Your goal
Pick out and copy every line below that has the word "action".

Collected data
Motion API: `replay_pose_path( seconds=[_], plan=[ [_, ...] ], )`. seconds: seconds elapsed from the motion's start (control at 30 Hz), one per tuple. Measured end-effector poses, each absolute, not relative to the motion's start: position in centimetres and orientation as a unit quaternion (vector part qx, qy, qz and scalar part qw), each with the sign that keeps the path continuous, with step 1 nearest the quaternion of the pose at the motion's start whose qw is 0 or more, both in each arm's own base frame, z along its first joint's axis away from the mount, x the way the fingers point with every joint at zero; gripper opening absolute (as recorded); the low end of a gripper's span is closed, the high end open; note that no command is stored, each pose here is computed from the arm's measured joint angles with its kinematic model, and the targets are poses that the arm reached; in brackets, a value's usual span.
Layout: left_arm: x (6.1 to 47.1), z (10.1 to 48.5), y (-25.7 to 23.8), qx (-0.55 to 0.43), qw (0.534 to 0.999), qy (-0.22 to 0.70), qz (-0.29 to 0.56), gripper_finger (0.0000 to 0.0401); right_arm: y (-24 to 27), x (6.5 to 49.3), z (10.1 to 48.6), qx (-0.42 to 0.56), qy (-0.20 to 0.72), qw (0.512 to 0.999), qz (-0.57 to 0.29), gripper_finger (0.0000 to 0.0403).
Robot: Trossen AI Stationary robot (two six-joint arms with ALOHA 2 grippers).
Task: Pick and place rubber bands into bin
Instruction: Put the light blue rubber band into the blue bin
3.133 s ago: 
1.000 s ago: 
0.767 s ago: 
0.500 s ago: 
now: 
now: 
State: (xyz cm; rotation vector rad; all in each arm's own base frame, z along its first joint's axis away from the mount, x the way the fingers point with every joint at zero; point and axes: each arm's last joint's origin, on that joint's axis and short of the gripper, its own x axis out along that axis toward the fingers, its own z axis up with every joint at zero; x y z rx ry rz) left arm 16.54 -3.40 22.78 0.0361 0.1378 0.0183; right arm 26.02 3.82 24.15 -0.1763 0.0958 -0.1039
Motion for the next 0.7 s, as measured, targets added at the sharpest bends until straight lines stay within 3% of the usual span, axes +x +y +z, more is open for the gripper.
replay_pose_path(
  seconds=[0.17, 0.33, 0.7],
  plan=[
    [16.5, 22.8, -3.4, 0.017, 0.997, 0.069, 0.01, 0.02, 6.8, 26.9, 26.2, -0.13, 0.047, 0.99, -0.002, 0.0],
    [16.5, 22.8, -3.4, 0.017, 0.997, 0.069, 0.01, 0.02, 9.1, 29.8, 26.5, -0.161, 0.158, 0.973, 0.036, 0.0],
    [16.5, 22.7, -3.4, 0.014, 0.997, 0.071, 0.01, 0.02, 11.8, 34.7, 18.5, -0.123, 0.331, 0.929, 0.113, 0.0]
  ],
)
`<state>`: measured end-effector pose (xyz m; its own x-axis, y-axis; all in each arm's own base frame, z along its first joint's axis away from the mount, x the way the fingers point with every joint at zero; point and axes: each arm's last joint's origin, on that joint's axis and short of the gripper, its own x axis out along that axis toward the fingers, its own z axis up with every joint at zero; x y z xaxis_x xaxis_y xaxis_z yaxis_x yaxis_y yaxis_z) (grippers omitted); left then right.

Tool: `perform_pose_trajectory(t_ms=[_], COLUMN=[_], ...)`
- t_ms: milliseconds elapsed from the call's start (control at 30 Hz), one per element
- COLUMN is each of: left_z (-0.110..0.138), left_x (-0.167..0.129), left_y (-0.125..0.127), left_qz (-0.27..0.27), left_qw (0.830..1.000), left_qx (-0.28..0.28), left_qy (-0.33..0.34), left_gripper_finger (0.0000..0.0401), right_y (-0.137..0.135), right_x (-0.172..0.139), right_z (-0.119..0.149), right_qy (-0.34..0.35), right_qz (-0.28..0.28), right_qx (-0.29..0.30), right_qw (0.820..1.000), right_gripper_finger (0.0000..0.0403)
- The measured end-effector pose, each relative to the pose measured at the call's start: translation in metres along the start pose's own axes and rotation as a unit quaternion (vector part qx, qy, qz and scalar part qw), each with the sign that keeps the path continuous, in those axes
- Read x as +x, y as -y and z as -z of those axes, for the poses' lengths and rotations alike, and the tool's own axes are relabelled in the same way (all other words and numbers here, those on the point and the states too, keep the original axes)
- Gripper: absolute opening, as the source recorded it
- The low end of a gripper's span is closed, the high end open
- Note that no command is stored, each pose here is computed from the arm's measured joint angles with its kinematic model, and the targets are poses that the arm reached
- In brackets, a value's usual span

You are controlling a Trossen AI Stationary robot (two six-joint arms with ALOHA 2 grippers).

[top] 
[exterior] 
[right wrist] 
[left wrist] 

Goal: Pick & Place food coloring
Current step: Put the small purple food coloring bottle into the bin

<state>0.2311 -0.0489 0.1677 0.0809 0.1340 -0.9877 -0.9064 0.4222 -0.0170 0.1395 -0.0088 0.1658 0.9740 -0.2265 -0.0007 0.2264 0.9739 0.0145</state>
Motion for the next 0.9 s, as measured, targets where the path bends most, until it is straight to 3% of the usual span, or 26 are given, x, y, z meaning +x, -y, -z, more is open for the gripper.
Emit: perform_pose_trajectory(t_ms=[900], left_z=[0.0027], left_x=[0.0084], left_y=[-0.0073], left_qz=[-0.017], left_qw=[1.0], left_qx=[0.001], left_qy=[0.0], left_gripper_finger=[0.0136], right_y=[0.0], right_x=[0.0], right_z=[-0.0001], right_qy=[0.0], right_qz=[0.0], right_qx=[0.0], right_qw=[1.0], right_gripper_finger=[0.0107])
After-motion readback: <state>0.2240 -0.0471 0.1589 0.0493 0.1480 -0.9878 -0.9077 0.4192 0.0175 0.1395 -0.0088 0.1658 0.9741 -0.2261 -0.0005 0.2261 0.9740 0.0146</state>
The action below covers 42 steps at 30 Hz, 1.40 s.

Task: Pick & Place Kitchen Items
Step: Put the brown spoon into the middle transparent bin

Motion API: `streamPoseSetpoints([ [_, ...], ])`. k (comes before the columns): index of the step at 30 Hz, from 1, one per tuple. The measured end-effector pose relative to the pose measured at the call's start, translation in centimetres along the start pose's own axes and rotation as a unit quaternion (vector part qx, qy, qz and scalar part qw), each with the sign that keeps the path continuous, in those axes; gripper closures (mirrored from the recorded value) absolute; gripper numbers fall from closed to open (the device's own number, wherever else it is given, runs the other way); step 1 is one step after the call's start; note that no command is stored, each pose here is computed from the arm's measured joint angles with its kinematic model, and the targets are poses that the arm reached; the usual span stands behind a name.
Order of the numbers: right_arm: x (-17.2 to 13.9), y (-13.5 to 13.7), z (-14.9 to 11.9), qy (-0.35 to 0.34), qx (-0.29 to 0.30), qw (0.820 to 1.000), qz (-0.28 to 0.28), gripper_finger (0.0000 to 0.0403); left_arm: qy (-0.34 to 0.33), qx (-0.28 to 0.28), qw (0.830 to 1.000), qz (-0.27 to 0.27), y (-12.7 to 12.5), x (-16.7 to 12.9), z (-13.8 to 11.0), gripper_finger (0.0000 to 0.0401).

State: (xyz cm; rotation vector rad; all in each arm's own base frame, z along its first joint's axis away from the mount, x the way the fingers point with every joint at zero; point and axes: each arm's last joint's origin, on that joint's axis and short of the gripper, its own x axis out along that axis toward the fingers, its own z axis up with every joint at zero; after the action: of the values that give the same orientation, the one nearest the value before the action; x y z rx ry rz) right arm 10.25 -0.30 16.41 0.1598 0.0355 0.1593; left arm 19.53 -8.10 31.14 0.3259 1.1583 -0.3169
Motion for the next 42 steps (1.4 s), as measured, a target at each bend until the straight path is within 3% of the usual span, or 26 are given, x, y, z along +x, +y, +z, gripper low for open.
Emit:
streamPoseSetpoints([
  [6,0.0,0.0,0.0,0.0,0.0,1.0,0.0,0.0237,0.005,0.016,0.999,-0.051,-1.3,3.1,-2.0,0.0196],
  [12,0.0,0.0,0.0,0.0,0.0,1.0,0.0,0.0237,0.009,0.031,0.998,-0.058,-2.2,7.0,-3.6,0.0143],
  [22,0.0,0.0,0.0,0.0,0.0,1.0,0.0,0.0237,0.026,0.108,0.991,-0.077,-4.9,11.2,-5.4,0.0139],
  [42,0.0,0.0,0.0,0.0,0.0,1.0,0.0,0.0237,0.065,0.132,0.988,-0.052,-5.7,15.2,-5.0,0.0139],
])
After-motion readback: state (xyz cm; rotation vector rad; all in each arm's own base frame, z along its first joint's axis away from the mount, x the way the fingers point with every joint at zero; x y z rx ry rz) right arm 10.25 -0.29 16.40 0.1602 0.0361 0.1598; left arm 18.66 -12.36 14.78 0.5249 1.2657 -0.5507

Output for this task
The action below covers 42 steps at 30 Hz, 1.40 s.
State: (xyz cm; rotation vector rad; all in each arm's own base frame, z along its first joint's axis away from the mount, x the way the fingers point with every joint at zero; point and axes: each arm's last joint's origin, on that joint's axis and short of the gripper, its own x axis out along that axis toward the fingers, its own z axis up with every joint at zero; after the action: of the values that give the same orientation, the one nearest the value before the action; x y z rx ry rz) right arm 10.25 -0.30 16.41 0.1598 0.0355 0.1593; left arm 19.53 -8.10 31.14 0.3259 1.1583 -0.3169

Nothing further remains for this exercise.